- Relator(a)
- Ministro Jorge Mussi
- Órgão julgador
- Quinta Turma
- Data do julgamento
- 25/03/2014
- Data de publicação
- 03/04/2014
STJ – Acórdão, Rel. Ministro Jorge Mussi, Quinta Turma, j. 25/03/2014, p. 03/04/2014
HABEAS CORPUS. IMPETRAÇÃO ORIGINÁRIA. SUBSTITUIÇÃO AO RECURSO ESPECIAL CABÍVEL. IMPOSSIBILIDADE. RESPEITO AO SISTEMA RECURSAL PREVISTO NA CARTA MAGNA. NÃO CONHECIMENTO. 1. Com o intuito de homenagear o sistema criado pelo Poder Constituinte Originário para a impugnação das decisões judiciais, necessária a racionalização da utilização do habeas corpus, o qual não deve ser admitido para contestar decisão contra a qual exista previsão de recurso específico no ordenamento jurídico. 2. Tendo em vista que a impetração aponta como ato coator acórdão proferido por ocasião do julgamento de apelação criminal, contra a qual seria cabível a interposição do recurso especial, depara-se com flagrante utilização inadequada da via eleita, circunstância que impede o seu conhecimento. 3. Tratando-se de writ impetrado antes da alteração do entendimento jurisprudencial, o alegado constrangimento ilegal será enfrentado para que se analise a possibilidade de eventual concessão de habeas corpus de ofício.
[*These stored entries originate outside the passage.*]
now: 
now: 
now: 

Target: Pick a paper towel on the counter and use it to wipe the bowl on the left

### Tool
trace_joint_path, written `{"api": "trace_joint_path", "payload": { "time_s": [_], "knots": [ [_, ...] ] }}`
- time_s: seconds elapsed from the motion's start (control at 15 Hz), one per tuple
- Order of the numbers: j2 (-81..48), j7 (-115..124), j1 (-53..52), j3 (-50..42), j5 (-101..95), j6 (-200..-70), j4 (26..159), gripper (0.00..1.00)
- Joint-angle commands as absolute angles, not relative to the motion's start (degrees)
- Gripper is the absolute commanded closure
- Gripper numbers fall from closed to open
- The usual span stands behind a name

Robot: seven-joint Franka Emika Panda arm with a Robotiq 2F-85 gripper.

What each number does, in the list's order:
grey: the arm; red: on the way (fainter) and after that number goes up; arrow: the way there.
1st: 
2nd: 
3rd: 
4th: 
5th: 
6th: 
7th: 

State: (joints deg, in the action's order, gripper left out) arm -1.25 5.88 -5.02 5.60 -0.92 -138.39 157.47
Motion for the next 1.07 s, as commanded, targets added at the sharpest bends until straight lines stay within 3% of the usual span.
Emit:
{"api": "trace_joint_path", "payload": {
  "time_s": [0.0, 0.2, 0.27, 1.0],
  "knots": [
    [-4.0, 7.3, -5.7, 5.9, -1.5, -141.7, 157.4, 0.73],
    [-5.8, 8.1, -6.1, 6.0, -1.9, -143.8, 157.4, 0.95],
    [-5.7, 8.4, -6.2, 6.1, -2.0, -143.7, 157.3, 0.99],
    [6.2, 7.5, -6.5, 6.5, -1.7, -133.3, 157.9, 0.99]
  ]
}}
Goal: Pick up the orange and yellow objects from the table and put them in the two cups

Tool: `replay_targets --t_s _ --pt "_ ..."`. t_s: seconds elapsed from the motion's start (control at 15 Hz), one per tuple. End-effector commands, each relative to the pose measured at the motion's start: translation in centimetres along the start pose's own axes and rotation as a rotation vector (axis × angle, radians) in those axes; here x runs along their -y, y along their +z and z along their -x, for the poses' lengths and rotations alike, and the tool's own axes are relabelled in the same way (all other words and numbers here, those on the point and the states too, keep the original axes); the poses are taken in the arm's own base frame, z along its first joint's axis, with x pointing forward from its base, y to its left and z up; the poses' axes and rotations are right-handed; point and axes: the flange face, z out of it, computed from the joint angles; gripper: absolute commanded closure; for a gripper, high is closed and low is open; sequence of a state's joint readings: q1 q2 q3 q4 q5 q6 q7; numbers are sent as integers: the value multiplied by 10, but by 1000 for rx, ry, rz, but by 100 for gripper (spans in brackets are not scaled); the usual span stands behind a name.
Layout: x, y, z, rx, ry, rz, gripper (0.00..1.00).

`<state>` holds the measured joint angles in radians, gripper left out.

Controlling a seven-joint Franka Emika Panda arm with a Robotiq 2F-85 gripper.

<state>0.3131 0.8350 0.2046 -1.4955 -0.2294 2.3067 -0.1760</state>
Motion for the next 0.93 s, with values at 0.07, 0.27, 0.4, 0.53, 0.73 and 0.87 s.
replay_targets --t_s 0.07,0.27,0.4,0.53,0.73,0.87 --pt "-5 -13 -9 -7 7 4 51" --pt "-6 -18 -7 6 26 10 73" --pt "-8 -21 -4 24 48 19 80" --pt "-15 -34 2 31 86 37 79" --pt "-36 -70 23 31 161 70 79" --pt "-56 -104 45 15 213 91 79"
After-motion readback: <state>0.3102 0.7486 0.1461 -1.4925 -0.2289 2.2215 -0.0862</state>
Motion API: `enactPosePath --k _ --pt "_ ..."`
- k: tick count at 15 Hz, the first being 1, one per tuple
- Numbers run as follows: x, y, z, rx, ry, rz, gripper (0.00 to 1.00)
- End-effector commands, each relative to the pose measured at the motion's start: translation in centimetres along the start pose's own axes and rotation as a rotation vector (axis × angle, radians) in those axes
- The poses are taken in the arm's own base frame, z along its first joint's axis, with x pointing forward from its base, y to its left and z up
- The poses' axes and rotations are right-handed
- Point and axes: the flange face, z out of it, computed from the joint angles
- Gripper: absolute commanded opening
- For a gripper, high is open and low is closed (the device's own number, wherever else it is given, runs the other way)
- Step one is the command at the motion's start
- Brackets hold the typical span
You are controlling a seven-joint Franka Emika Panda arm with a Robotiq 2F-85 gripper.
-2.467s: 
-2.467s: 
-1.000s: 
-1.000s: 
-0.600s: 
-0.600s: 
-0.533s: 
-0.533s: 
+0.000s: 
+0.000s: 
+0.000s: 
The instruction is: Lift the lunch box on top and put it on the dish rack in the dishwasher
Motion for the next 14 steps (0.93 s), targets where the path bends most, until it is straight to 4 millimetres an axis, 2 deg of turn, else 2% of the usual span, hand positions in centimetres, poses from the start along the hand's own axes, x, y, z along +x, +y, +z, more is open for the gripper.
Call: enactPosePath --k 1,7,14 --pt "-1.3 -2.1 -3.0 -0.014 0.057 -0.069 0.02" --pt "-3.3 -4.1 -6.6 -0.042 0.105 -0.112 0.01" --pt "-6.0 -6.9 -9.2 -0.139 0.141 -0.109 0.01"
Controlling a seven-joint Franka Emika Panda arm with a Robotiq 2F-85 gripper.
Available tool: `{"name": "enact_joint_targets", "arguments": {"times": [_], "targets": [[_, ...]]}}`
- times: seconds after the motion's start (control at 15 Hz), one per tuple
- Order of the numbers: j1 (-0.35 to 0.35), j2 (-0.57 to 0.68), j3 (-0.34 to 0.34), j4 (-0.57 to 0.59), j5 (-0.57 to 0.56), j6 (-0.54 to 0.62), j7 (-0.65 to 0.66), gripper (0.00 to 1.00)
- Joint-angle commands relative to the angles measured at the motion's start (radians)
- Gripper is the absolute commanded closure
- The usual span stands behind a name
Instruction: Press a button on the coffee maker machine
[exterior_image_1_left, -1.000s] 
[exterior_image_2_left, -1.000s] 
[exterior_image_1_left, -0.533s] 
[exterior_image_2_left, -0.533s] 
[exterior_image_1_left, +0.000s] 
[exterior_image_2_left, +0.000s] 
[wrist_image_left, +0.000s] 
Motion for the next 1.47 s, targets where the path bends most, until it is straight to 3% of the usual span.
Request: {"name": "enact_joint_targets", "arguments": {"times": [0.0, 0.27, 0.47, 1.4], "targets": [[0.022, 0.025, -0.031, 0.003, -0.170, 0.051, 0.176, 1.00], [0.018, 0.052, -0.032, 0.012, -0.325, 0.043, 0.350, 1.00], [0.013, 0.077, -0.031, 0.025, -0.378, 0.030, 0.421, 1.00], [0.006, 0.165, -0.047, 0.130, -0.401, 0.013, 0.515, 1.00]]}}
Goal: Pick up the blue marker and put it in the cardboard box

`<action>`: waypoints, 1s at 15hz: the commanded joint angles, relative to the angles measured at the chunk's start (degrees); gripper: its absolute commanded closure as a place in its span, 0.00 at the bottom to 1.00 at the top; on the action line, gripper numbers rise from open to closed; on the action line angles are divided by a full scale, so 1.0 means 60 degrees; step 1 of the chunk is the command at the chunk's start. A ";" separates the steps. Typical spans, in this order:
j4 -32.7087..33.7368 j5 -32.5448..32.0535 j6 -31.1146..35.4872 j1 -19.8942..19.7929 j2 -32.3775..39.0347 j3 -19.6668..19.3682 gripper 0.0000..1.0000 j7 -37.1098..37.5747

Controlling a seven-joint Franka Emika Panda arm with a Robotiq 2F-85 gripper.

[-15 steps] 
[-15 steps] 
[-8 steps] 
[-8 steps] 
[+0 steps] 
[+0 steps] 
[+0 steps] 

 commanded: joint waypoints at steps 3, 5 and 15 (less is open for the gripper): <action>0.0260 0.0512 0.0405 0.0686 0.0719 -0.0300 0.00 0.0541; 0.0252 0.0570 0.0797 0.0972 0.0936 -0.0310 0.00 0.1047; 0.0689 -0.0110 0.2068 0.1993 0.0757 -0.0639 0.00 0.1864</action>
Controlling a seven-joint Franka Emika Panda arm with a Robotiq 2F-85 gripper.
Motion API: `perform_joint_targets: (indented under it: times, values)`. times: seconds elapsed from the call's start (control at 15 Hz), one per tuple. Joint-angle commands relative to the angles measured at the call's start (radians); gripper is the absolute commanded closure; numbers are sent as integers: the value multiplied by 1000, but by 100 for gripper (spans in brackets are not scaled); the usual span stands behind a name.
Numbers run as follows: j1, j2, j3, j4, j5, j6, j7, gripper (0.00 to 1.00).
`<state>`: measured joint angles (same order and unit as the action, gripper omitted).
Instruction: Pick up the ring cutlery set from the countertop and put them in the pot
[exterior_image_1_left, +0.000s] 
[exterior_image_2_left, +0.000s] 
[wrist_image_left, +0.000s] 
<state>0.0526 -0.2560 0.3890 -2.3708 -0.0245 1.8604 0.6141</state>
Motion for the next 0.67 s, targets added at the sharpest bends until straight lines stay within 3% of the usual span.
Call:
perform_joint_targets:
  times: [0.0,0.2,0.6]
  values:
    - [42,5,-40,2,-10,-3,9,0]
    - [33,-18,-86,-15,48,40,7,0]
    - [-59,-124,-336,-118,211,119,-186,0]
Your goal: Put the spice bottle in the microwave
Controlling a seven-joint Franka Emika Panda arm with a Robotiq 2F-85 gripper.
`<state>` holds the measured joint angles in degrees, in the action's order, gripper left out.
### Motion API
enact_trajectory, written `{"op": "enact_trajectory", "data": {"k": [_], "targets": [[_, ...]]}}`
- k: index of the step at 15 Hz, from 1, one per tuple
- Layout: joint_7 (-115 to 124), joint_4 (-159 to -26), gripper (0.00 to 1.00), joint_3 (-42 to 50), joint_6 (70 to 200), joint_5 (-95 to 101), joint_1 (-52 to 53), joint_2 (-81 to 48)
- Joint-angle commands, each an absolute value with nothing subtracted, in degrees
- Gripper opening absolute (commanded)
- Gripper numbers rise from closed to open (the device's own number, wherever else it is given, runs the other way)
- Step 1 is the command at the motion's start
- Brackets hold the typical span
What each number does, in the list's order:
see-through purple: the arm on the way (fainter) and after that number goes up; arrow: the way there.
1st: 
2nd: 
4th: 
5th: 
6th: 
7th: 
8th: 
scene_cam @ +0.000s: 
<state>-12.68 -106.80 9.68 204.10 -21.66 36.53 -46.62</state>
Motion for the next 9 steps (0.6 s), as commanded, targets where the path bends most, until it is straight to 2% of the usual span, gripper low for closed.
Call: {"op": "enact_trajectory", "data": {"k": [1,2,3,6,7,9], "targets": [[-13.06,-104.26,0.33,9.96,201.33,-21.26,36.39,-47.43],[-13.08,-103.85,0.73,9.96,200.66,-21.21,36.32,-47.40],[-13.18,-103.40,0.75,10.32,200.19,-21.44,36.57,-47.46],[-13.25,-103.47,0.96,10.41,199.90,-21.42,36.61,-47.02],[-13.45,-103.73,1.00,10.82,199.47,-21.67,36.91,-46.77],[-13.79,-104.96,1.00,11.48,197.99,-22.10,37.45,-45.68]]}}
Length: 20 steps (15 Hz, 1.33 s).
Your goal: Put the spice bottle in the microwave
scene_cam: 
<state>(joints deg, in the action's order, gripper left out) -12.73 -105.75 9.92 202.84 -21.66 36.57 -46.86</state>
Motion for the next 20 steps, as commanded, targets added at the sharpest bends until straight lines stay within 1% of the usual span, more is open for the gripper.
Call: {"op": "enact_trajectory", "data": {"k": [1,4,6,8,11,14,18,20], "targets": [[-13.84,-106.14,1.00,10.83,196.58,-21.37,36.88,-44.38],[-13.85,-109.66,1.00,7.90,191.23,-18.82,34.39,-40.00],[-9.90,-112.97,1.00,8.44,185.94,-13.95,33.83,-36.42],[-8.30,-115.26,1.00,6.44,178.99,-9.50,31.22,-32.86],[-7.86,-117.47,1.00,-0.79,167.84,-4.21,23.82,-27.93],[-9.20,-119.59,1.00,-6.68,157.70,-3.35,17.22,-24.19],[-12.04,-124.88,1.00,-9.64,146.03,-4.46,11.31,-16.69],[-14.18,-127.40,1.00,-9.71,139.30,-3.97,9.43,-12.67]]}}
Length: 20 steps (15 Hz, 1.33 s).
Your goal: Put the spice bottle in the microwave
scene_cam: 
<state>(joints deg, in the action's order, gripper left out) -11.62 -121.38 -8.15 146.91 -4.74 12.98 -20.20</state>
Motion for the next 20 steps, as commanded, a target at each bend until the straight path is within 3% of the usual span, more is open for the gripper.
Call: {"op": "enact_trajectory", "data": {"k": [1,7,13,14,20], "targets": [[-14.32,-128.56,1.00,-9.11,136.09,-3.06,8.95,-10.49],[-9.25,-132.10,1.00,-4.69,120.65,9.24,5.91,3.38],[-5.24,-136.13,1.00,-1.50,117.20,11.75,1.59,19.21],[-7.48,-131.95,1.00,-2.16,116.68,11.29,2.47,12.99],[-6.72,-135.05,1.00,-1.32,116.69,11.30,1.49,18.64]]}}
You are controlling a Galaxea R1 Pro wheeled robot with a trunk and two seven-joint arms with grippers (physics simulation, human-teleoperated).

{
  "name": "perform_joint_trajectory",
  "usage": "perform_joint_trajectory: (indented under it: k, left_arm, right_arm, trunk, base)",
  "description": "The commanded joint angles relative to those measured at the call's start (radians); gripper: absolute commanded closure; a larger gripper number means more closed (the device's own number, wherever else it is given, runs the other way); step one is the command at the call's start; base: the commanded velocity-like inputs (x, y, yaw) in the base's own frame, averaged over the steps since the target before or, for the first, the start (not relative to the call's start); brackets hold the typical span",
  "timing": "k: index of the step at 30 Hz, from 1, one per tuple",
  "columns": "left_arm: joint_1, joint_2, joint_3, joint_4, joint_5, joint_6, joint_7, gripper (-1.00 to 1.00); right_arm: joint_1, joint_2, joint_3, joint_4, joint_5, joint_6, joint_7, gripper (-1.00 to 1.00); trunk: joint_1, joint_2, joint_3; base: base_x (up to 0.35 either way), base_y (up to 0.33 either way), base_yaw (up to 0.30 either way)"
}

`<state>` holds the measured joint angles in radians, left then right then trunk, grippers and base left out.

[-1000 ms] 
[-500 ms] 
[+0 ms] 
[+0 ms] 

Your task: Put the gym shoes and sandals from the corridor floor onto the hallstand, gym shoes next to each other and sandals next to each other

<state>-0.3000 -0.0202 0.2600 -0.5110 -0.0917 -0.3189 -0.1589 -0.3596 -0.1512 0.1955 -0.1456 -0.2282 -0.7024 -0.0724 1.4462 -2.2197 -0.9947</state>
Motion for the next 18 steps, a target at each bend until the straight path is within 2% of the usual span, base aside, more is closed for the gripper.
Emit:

TENTATIVA DE HOMICÍDIO QUALIFICADO. CONDENAÇÃO. DOSIMETRIA. APLICAÇÃO DA ATENUANTE PREVISTA NO ART. 65, III, D, DO CÓDIGO PENAL. RÉU QUE SEMPRE ADMITIU A PRÁTICA CRIMINOSA. REDUÇÃO DE PENA NÃO EFETUADA. CONSTRANGIMENTO ILEGAL EVIDENCIADO. INCIDÊNCIA DA ATENUANTE DEVIDA. ORDEM CONCEDIDA DE OFÍCIO. 1. Verificando-se que o réu sempre admitiu a prática criminosa, evidente a coação ilegal no não reconhecimento da atenuante da confissão espontânea. 2. A confissão do delito indica a vontade de o réu colaborar, espontaneamente, para o esclarecimento do delito que lhe é imputado, contribuindo para a solução da lide penal. 3. Habeas corpus não conhecido, concedendo-se, contudo, a ordem de ofício, para reconhecer a atenuante do art. 65, III, d, do CP, em favor do paciente, reduzindo sua reprimenda, que resta definitiva em 8 (oito) anos e 2 (dois) meses de reclusão, mantidos os demais termos da sentença e do aresto impugnado. (HC n. 175.233/RS, relator Ministro Jorge Mussi, Quinta Turma, julgado em 25/3/2014, DJe de 3/4/2014.)